Соскэ легонько потряс О-Ёнэ, но она не проснулась, только волосы волнами рассыпались по подушке. Тогда Соскэ прошёл на кухню. Грязная посуда мокла в неглубоком тазу с водой. Он заглянул к Киё и увидел, что она тоже спит, прислонившись к большой деревянной чашке на обеденном столике. Спал и Короку у себя в комнате, укрывшись с головой одеялом.
Пришлось Соскэ самому переодеться. Он добавил углей и хибати и поставил кипятить чайник. Посидел несколько минут в раздумье, а потом разбудил Короку и Киё.
Короку сказал, что до одиннадцати О-Ёнэ не просыпалась, а потом сам он, поев, лёг спать, потому что не выспался.
— Сходи-ка к врачу, скажи, что О-Ёнэ со вчерашнего дня не просыпалась.
— Ладно, — ответил Короку и ушёл. Соскэ вернулся к О-Ёнэ и, сложив руки на груди, стал внимательно на неё смотреть, не решаясь разбудить.
Немного погодя вернулся Короку. Врач как раз собирался с визитами, сообщил он, и обещал непременно зайти. «Может, нельзя ждать так долго?» — выразил опасение Соскэ, на что Короку ответил, что врач больше ничего ему не сказал. Тогда Соскэ сел у изголовья и стал терпеливо ждать, упрекая в душе и врача и Короку за такую беспечность. Неприязнь к брату усугублялась воспоминаниями о том, в каком виде он явился накануне, как раз когда у О-Ёнэ был приступ. Узнав от жены, что брат часто приходит пьяный, Соскэ стал внимательнее к нему приглядываться и, убедившись в его легкомыслии, решил сделать ему как-нибудь внушение, но, зная наперёд, что разговор такого рода приведёт к ссоре, всё его откладывал, боясь огорчить О-Ёнэ.
«Надо бы всё ему сказать сейчас, пока О-Ёнэ спит, тогда, по крайней мере, что бы ни случилось, на ней не отразится».
Соскэ невольно взглянул на безучастное во сне лицо жены и, движимый тревогой, хотел тотчас же её будить, но не хватило духу. Пока он колебался, пришёл наконец врач.
Аккуратно, как и накануне, поставил рядом чемоданчик, спокойно попыхивая сигаретой, внимательно выслушал Соскэ, затем, сказав: «Сейчас посмотрим больную», — повернулся к О-Ёнэ. Долго слушал пульс, глядя на часы, затем приставил к сердцу чёрный стетоскоп, подвигал вправо, влево, всё, как полагается, и достал наконец зеркало с круглым отверстием, после чего попросил Соскэ принести свечу. Свечей в доме не оказалось, и Соскэ велел Киё зажечь лампу. Врач приподнял больной веки и направил в зрачки отражённый в зеркале свет. На этом осмотр закончился.
— Лекарство подействовало чуть-чуть сильнее, чем следовало, — повернувшись к Соскэ, сказал врач, но, заметив насторожённость в его глазах, поспешил его успокоить: — Да вы не волнуйтесь! Сердце и мозг в порядке, никаких отклонений нет, а это главное.
Соскэ почувствовал облегчение. Перед уходом врач объяснил, что прописанное им лекарство — это новое средство, которое, судя по данным, не так вредно, как другие снотворные, однако действие его бывает самым различным в зависимости от организма.
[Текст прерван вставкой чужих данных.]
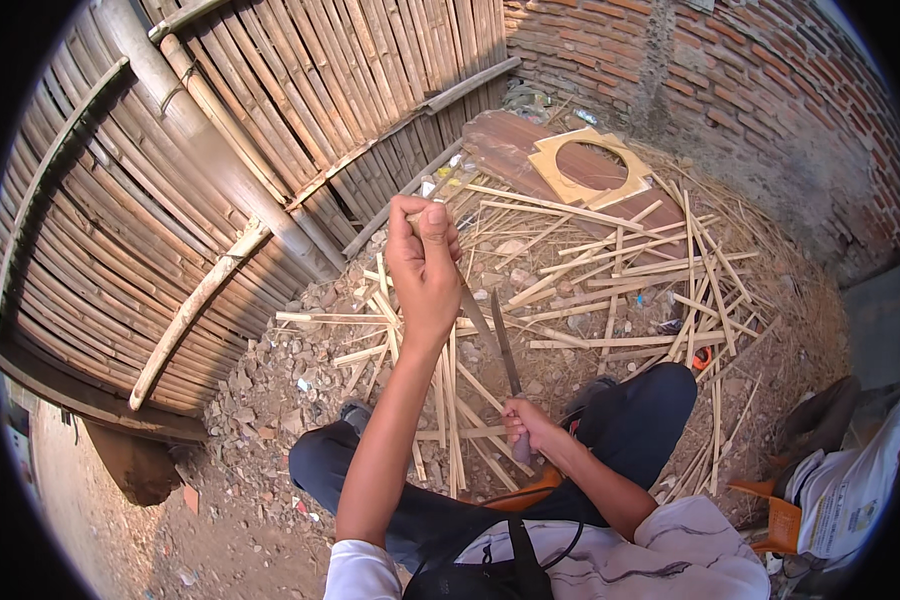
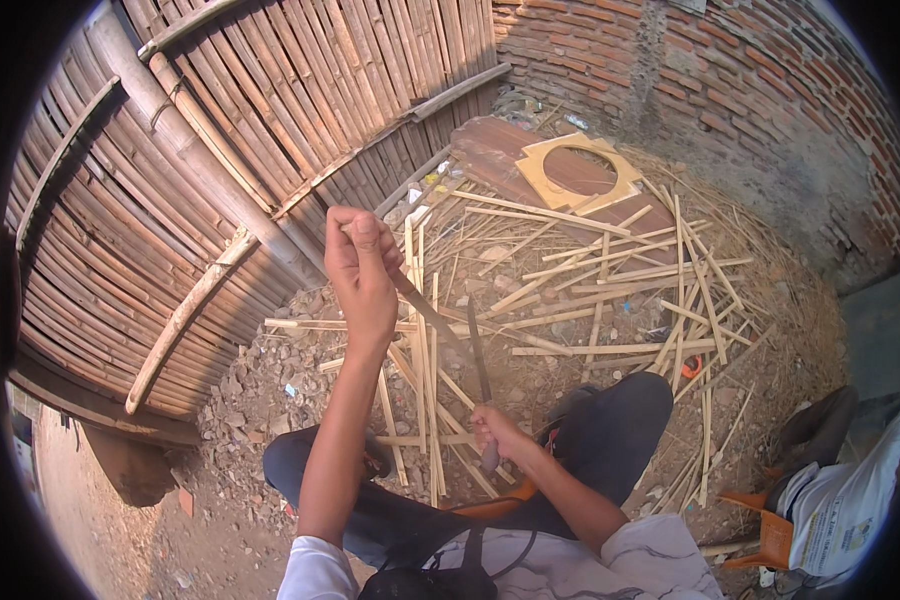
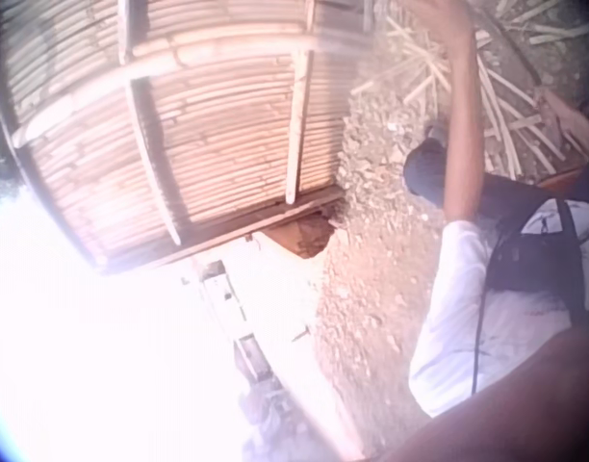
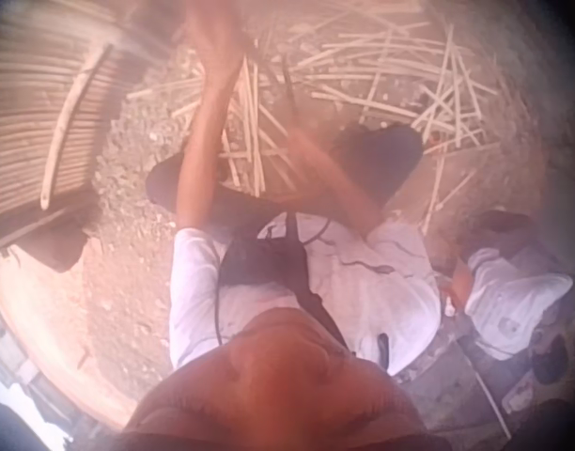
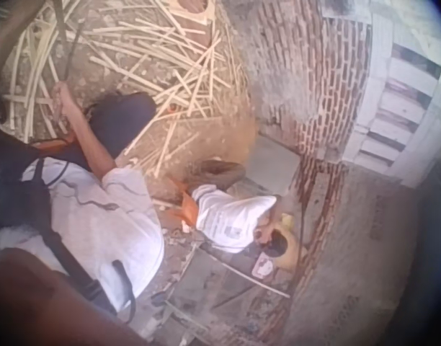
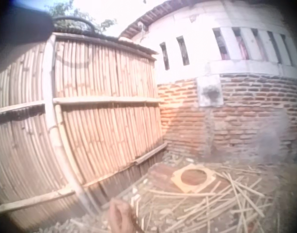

— Значит, пусть спит, пока сама не проснётся? — на всякий случай спросил Соскэ. Врач ответил, что будить особой нужды нет.
После ухода врача Соскэ нестерпимо захотелось есть, и оп прошёл в столовую. Чайник уже вскипел, и Соскэ велел Киё подавать на стол. Но та, смутившись, ответила, что пока не готово. И действительно, время ужина ещё не наступило. Не испытывая больше мучительной тревоги, Соскэ удобно расположился у хибати, съел маринованную редьку и проглотил кряду чуть не четыре чашки риса, политого кипятком. Через полчаса О-Ёнэ наконец проснулась.
13
К Новому году Соскэ захотелось подстричься, и впервые за долгое время он вошёл в парикмахерскую. Посетителей было много, как всегда перед праздником, торопливо позвякивали в унисон несколько пар ножниц. В этой суете, царившей и в парикмахерской и на улице, откуда только что пришёл Соскэ, чувствовалось лихорадочное стремление людей избавиться от холода и поскорее перебраться в новый год.
В ожидании своей очереди Соскэ некоторое время курил, стоя возле печки, ощущая себя против воли втянутым в беспокойную жизнь большого мира, к которому не имел ровно никакого отношения, но почему-то должен был провожать старый и встречать новый год. Сам не имея никаких желаний, ни к чему не стремясь, он заразился всеобщей лихорадкой и уже не мог бездействовать.